◆ Task directions: In the data below, one line contains "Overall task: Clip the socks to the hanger" and a later one contains "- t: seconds". Print both, with every line between them, exactly and alone.
================
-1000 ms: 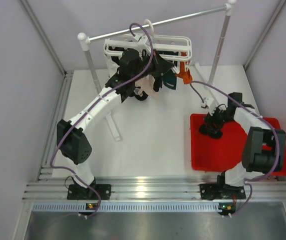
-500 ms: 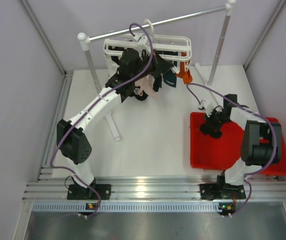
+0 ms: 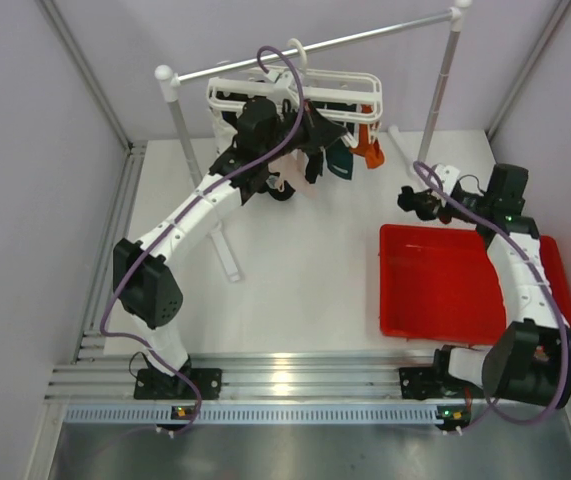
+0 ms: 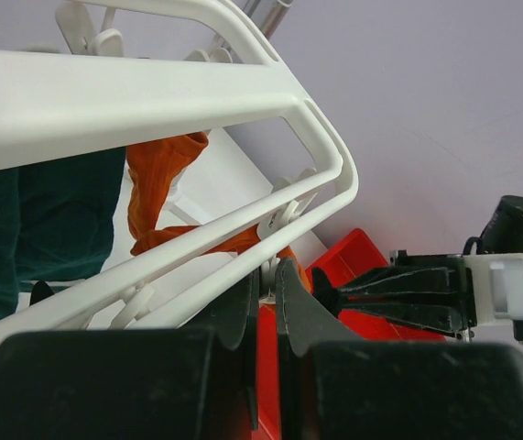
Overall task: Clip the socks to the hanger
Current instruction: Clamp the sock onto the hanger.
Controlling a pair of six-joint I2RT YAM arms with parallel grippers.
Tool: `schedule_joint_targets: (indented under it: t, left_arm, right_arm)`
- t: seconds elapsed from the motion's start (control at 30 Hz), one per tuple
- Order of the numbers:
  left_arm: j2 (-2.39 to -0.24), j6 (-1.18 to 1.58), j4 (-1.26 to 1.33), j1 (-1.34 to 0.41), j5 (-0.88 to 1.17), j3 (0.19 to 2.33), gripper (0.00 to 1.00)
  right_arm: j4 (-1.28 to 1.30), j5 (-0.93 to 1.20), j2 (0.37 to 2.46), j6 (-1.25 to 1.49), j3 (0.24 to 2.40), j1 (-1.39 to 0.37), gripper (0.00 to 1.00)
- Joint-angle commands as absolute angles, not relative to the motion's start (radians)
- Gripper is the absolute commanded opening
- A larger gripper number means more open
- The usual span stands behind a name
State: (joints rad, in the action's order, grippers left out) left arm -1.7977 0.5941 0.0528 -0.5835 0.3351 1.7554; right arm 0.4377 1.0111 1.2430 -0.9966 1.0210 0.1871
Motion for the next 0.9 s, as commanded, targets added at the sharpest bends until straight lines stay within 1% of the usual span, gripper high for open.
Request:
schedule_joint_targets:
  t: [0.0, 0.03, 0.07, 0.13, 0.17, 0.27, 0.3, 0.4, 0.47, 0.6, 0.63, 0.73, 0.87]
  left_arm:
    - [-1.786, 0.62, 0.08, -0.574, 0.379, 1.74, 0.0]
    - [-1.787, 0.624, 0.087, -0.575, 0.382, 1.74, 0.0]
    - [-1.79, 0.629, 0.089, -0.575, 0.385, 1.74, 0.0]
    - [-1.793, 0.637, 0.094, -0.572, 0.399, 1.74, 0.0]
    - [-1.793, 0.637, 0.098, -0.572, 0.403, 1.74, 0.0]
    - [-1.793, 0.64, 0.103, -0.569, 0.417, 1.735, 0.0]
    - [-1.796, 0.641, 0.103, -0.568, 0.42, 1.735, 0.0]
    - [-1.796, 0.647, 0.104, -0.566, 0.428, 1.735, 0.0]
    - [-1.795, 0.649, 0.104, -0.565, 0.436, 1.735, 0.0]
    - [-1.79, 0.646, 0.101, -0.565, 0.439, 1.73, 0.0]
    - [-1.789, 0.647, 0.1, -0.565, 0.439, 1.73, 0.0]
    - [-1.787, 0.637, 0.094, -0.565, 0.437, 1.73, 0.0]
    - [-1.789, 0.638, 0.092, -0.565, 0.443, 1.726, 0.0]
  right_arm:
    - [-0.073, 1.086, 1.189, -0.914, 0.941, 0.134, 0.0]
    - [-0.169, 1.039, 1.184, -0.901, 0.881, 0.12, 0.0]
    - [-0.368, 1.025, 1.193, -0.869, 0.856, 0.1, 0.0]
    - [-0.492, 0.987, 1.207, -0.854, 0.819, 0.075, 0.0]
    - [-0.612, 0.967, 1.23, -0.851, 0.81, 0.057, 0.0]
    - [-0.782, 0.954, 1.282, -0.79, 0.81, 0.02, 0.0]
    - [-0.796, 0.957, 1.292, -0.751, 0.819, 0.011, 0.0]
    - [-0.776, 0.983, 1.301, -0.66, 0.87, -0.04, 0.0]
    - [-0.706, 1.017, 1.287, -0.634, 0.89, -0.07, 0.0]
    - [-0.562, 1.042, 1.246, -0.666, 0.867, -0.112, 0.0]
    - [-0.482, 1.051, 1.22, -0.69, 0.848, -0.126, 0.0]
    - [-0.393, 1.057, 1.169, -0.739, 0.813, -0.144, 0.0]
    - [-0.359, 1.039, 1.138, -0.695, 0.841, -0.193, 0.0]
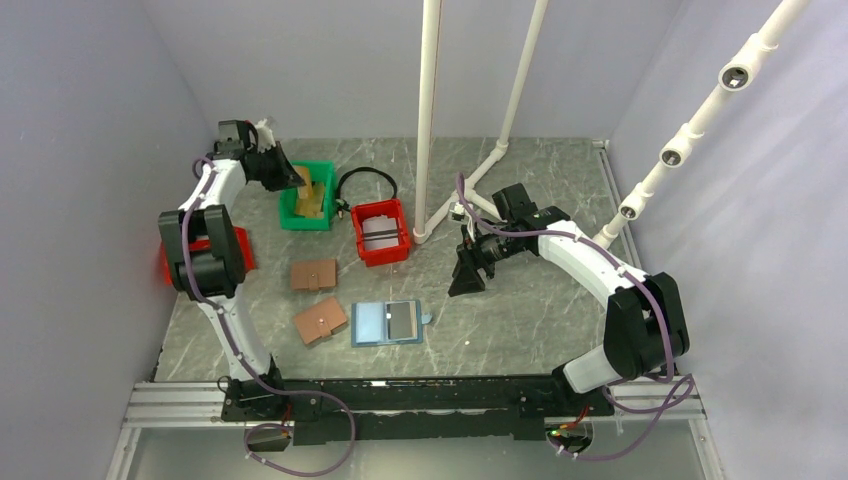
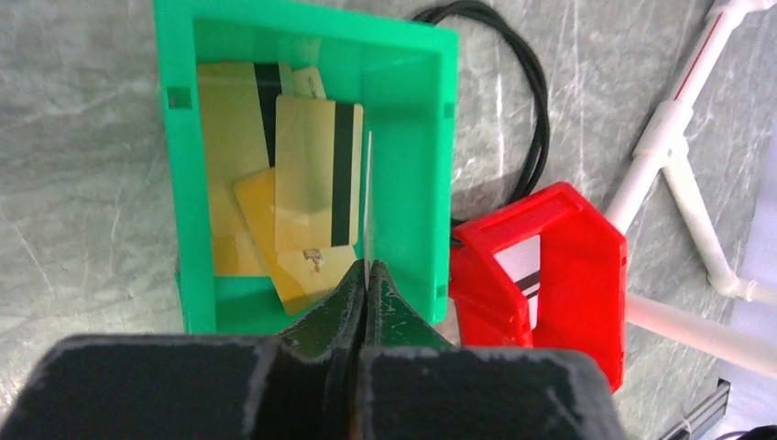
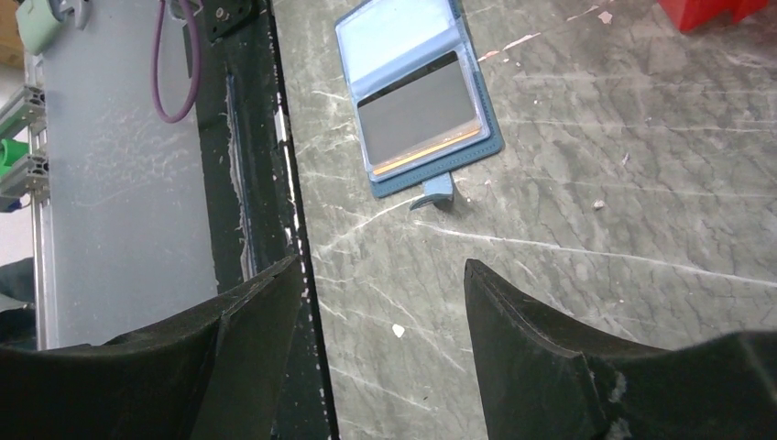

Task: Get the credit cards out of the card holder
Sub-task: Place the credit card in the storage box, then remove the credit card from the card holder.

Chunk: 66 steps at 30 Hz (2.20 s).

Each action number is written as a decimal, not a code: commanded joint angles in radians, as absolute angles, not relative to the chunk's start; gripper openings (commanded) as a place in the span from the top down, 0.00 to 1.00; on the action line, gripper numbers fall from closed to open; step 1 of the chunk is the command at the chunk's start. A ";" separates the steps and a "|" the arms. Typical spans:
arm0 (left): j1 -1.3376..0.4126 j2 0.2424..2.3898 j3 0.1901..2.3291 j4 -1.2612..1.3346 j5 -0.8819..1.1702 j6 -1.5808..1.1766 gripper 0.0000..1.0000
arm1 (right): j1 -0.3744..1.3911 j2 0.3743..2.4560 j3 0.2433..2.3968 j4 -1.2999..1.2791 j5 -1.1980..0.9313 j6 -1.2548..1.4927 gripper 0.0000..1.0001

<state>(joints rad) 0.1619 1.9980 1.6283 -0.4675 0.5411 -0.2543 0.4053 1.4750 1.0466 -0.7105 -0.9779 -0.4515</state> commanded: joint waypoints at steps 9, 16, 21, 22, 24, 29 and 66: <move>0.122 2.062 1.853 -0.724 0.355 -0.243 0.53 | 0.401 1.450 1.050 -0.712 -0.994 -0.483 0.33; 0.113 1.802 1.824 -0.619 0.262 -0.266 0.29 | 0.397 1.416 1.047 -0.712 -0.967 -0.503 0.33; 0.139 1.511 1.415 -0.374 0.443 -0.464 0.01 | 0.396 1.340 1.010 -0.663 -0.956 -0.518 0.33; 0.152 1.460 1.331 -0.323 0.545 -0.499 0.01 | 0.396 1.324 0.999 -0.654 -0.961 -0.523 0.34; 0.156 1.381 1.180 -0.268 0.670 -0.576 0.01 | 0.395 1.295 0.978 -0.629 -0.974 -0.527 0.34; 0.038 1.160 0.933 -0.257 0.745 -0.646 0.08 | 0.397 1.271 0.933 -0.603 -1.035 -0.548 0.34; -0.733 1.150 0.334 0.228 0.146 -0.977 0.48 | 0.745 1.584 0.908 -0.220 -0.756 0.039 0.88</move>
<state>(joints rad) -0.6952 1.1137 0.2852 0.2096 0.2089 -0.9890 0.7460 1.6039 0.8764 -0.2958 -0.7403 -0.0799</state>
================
◆ Answer to this problem:
Overall task: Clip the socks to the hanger
Current instruction: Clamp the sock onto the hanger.
Controlling a pair of six-joint I2RT YAM arms with parallel grippers.
Tool: `schedule_joint_targets: (indented under it: t, left_arm, right_arm)`
- t: seconds elapsed from the motion's start (control at 30 Hz), one per tuple

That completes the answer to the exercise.